However the statement that $Ext^1$ classifies extensions uses a very particular kind of morphism of extension: only those morphisms of short exact sequences which are the identity on A and B.

Let's look at extensions of $\mathbb{Z}/3$ by $\mathbb{Z}$, where the middle guy is a $\mathbb{Z}$. Suppose that the map from $f:\mathbb{Z} \to \mathbb{Z}$ is fixed and is multiplication by 3. Notice that there is a unique map $h: \mathbb{Z} \to \mathbb{Z}$ such that $f = hf$,
namely $h=id$. This means that for any such extension, after you've identified the map $f$ as multiplication by 3, there is no choice for morphisms of extension. A map of these extensions has to be the identity on all three terms.

In short, the extensions $\mathbb{Z} \to \mathbb{Z} \to \mathbb{Z}/3$, up to isomorphism fixing the first and last group, are in bijection with homomorphisms from $\mathbb{Z} \to \mathbb{Z}/3$ which have kernel $3 \cdot \mathbb{Z}$. There are exactly two such homomorphisms, given by sending 1 to 1 or 1 to 2 in $\mathbb{Z}/3$. So there are two distinct non-spilt extensions.

However you can also use $Ext^1(B;A)$ to get extensions up to the weaker notion of equivalence described above.

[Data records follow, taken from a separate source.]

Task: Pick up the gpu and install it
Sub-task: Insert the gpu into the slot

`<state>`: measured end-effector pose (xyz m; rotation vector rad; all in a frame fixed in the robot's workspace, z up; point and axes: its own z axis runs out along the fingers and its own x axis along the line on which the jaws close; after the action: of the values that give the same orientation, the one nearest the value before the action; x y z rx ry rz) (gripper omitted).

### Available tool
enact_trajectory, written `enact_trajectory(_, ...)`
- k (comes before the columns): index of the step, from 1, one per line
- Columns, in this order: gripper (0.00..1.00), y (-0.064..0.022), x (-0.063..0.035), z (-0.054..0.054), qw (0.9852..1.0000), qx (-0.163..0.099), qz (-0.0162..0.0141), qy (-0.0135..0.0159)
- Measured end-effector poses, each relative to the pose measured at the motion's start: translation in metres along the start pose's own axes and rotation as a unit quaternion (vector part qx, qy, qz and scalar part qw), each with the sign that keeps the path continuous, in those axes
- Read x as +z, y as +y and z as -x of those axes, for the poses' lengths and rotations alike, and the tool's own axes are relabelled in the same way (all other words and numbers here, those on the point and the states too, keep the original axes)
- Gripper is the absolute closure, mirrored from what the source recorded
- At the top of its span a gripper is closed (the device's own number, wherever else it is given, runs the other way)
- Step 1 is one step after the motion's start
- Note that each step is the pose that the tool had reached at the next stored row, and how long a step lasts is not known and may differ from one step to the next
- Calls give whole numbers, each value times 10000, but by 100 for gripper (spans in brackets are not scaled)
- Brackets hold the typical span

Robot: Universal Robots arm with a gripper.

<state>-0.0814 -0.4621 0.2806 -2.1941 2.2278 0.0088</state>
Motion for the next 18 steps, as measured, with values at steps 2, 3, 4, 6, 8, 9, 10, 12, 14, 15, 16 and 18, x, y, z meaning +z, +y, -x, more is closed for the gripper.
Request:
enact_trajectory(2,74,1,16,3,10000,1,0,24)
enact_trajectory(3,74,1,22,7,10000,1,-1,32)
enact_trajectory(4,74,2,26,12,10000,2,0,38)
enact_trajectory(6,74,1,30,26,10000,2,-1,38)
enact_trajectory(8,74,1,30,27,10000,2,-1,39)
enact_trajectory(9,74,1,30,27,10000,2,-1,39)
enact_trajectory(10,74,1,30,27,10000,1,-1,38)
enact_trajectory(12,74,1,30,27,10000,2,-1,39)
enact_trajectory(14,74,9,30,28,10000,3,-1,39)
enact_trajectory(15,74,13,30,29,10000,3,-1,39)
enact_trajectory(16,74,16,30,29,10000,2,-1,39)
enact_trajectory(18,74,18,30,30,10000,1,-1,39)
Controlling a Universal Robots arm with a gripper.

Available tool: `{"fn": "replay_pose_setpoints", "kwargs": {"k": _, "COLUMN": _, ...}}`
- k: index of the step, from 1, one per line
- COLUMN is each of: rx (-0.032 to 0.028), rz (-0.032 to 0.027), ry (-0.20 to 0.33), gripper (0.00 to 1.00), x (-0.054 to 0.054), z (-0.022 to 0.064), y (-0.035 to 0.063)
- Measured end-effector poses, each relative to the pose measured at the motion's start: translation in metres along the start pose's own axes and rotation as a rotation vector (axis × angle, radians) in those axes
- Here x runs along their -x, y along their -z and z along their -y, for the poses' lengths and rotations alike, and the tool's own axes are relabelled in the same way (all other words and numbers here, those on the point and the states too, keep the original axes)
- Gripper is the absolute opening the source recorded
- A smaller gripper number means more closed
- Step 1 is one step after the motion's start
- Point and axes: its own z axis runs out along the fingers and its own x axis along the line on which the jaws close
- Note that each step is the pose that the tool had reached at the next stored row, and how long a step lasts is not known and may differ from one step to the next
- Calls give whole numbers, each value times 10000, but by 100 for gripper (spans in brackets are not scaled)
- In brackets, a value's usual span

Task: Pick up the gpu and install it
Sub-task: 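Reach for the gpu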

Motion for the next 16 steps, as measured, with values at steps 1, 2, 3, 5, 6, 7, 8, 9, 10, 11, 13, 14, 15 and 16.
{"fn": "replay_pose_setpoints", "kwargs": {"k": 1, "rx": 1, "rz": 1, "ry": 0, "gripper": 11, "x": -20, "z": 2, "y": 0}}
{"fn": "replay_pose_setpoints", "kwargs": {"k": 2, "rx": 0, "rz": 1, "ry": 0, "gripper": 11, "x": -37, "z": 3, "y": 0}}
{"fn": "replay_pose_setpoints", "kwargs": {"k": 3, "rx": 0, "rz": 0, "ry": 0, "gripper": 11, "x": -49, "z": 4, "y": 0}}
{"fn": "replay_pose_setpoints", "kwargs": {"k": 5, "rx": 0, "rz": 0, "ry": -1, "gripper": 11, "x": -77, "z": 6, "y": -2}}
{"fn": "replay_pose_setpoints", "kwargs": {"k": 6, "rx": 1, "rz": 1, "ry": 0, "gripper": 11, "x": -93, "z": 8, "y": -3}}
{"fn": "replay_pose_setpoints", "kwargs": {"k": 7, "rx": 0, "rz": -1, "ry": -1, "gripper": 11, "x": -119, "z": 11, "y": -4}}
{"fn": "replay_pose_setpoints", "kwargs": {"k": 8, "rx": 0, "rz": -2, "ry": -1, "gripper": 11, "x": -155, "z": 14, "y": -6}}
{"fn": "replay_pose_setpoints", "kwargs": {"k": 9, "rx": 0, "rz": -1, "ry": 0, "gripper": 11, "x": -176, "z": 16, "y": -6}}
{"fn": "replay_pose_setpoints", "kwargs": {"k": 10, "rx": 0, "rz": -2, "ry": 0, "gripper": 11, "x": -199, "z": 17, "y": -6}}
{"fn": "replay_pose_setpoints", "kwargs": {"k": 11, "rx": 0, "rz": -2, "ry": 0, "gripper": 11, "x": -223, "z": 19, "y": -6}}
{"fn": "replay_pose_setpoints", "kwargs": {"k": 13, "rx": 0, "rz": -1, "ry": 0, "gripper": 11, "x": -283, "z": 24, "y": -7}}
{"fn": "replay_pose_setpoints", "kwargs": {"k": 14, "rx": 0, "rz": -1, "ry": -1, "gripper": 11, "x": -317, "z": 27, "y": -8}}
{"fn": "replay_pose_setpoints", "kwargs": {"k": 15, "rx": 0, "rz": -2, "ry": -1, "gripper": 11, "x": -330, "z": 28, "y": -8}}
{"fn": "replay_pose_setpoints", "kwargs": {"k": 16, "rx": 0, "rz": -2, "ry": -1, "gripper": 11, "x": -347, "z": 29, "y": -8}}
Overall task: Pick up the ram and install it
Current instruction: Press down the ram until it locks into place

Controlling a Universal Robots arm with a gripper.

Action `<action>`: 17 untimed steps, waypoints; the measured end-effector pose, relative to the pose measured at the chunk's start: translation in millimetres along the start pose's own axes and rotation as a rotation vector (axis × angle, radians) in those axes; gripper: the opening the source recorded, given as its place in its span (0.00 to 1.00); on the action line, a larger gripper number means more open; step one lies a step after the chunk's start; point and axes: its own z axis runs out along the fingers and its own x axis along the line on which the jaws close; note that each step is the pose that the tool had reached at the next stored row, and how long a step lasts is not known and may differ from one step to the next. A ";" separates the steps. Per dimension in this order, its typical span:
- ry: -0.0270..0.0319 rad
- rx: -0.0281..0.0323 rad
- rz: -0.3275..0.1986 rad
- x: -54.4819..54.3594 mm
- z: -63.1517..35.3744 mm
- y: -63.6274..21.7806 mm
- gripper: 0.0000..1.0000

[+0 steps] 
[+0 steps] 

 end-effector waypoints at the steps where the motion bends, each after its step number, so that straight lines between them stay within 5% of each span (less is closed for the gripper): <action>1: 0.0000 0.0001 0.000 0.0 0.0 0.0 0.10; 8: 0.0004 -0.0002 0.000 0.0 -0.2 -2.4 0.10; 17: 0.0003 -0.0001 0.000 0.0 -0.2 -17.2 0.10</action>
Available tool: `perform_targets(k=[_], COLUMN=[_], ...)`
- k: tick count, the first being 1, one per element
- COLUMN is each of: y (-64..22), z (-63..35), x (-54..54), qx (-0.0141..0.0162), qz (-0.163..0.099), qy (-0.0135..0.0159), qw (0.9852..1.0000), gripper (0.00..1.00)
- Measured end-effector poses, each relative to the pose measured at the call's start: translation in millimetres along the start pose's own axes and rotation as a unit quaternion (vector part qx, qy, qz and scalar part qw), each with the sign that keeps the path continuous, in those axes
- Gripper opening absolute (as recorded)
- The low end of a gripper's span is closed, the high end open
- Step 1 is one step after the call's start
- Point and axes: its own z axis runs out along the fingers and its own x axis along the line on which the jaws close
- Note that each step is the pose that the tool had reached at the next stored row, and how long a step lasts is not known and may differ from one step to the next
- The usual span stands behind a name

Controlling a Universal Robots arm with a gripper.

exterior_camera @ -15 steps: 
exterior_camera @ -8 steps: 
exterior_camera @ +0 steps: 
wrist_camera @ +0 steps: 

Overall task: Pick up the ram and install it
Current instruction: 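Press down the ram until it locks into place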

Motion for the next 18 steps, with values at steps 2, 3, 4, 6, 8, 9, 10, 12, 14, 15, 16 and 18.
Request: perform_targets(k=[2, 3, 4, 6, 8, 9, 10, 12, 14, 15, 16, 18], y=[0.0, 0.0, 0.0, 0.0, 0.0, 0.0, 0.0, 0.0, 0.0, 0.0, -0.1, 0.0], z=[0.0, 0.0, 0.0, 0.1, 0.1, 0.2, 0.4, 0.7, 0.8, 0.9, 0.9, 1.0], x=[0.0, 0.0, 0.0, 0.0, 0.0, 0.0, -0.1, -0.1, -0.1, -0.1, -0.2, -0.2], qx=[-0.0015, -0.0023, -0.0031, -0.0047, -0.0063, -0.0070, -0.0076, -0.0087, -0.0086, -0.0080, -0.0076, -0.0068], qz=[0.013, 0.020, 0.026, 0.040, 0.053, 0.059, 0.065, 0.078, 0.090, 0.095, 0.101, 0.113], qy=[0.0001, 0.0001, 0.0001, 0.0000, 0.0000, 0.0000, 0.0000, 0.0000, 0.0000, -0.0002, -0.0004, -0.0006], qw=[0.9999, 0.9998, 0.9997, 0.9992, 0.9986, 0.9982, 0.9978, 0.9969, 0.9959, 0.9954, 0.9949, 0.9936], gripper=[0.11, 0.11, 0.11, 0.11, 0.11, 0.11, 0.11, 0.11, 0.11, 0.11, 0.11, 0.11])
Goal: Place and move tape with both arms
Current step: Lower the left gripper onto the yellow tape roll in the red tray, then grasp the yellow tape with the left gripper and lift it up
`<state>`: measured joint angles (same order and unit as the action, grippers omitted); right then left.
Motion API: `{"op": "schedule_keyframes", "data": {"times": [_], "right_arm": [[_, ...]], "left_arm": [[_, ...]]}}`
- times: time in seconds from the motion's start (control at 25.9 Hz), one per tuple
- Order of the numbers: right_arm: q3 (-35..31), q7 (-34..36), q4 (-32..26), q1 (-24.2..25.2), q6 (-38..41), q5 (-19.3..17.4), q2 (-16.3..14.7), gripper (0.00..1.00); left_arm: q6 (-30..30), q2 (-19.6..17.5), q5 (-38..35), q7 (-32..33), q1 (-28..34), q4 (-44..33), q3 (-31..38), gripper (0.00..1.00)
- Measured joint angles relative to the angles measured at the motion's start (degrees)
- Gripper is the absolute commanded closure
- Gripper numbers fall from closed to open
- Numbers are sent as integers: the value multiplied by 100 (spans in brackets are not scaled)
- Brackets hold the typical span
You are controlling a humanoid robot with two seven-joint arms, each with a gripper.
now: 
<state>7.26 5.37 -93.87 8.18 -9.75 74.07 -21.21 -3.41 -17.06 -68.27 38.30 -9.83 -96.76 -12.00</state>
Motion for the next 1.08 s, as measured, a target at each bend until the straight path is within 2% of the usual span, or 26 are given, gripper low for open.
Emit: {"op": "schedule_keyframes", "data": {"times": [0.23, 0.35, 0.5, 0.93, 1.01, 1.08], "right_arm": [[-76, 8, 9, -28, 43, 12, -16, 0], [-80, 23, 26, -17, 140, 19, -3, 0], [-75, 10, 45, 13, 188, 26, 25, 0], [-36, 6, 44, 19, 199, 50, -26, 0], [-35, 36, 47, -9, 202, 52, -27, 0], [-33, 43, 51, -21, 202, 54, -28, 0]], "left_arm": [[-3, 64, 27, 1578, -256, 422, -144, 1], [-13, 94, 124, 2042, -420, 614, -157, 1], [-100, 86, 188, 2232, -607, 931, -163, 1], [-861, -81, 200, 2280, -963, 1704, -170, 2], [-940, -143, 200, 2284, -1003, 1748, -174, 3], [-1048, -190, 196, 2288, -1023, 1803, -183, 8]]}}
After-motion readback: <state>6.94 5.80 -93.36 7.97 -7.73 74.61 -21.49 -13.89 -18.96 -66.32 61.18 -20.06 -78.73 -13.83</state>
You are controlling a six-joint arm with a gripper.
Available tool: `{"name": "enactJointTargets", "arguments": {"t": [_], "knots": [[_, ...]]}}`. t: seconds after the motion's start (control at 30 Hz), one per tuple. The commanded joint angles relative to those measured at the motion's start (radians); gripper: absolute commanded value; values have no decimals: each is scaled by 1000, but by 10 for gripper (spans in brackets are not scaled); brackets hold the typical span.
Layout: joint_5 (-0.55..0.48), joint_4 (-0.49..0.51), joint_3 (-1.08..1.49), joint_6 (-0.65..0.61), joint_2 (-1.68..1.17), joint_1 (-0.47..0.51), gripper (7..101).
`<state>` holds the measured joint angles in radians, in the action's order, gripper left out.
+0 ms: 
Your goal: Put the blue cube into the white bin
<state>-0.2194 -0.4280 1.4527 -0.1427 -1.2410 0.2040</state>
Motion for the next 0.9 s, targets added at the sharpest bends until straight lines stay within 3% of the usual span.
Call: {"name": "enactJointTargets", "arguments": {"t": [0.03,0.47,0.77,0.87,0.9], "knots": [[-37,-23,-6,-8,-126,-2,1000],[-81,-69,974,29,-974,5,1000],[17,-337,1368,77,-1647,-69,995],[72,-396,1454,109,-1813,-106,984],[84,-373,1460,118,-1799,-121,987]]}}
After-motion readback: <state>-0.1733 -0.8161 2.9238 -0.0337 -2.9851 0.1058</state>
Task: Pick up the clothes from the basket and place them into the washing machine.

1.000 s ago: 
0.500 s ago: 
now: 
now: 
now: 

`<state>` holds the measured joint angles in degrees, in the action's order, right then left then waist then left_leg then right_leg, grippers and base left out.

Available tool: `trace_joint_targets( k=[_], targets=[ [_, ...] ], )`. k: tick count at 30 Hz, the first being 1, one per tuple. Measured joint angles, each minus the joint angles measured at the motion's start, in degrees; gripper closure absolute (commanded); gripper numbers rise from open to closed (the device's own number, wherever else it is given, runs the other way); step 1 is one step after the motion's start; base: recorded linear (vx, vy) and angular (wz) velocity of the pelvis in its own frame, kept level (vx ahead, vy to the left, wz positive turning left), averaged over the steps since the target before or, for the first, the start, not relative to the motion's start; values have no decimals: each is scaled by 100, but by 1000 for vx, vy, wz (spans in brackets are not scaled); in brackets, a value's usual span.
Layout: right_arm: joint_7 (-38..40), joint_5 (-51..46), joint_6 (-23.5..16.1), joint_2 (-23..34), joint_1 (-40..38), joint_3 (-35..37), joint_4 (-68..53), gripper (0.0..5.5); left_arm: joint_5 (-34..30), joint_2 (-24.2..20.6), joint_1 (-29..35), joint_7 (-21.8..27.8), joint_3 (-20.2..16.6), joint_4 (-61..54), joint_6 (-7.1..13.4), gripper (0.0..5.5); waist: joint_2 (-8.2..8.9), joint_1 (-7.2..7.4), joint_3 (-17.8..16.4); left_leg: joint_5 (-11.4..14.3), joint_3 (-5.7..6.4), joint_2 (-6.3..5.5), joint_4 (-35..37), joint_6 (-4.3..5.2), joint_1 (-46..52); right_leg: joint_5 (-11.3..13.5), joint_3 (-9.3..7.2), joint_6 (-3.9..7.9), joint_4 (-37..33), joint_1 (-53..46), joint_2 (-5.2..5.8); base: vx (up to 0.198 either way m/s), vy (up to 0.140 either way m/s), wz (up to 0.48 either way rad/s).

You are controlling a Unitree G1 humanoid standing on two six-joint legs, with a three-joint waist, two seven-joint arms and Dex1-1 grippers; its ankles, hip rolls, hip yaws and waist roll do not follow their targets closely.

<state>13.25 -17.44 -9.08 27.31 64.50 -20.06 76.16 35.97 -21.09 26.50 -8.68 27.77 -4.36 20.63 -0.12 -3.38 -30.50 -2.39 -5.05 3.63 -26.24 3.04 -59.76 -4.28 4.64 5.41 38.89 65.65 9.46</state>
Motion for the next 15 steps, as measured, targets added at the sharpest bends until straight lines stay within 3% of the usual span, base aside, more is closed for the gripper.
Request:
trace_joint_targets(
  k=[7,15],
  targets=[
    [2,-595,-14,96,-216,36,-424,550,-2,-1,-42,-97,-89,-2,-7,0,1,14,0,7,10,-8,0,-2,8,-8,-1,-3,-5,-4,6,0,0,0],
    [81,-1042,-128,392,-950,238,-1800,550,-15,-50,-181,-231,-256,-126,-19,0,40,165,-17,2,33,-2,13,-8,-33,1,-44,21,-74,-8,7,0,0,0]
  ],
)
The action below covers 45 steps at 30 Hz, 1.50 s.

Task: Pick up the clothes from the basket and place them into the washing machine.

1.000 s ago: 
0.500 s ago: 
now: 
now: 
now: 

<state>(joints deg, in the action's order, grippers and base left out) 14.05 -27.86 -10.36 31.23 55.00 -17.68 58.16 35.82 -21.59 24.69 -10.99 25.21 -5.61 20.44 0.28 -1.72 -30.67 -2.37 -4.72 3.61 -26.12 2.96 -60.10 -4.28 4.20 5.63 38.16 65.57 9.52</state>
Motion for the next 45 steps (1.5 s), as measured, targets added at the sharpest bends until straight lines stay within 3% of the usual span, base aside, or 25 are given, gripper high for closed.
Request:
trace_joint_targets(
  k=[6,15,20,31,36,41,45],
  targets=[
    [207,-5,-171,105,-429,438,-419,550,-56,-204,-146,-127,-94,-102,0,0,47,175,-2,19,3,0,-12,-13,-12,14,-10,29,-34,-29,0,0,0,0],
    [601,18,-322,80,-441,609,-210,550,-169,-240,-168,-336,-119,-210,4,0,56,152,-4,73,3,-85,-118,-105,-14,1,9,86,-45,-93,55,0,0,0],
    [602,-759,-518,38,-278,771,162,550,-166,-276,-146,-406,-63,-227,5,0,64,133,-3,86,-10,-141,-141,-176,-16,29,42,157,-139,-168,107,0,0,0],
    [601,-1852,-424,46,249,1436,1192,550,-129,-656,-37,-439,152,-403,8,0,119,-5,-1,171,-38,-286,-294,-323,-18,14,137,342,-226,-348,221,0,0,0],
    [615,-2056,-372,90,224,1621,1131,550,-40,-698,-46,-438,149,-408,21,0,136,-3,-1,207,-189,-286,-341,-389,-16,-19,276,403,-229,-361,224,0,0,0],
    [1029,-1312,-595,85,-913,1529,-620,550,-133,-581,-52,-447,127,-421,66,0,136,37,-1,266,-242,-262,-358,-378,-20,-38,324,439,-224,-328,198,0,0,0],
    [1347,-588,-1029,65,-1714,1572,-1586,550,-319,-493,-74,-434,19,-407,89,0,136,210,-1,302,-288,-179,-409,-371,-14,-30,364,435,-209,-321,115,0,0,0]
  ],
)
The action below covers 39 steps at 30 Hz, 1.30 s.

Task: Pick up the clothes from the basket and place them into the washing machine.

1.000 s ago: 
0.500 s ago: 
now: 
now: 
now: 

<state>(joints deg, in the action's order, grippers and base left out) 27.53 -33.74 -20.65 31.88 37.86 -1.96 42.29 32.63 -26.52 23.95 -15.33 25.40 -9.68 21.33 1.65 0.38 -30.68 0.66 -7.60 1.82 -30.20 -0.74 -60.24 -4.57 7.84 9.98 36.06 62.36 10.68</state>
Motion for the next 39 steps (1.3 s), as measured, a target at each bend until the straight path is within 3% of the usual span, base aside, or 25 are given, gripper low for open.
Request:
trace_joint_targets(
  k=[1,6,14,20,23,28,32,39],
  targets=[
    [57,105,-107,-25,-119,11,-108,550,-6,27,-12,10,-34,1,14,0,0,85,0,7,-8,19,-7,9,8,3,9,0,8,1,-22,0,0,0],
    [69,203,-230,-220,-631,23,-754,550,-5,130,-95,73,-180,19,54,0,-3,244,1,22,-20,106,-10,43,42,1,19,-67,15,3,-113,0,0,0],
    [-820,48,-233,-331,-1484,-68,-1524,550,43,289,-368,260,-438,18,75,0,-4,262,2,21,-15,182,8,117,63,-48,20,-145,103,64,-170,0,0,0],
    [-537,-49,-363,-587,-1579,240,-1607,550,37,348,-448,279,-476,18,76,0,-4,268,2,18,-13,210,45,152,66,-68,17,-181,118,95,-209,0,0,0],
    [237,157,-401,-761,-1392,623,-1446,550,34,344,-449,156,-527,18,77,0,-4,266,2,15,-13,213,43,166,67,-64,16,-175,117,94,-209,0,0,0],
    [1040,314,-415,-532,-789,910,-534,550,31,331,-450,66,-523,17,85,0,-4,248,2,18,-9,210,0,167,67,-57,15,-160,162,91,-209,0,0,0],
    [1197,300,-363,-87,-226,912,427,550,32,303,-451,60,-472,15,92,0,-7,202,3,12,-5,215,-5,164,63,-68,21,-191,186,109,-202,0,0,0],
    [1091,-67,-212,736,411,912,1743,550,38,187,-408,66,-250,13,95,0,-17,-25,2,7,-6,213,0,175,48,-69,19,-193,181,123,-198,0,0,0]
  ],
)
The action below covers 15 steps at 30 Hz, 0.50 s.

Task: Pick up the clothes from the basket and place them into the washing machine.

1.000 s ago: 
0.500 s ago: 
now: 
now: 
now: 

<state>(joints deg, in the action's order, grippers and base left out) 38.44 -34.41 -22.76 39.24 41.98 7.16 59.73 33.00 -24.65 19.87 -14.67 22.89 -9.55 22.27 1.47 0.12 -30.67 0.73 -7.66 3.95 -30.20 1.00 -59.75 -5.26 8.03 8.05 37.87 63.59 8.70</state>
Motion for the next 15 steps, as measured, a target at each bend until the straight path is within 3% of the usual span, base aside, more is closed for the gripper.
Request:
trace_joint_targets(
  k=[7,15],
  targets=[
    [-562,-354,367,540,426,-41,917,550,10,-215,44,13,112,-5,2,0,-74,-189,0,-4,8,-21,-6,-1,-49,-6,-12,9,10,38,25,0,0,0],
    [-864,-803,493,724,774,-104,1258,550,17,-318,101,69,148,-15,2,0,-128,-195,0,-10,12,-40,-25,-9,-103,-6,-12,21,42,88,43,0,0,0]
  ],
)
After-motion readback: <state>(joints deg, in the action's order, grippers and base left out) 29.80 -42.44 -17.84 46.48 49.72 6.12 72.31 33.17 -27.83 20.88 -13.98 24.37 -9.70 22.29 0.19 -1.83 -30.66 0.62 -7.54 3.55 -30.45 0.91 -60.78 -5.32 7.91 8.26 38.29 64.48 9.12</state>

Since Ext is functorial in both variables, you have an action by the automorphism groups of both A and B. Extensions up to this weaker notion are in bijection with equivalence classes in the quotient of $Ext^1$ by these actions.

You can check in this case that the action by automorphisms of $\mathbb{Z}/3$ exchanges the two non-zero elements of $Ext^1(\mathbb{Z}/3, \mathbb{Z})$, and so there are exactly two extensions in this weaker sense: the spilt extension and the non-split one.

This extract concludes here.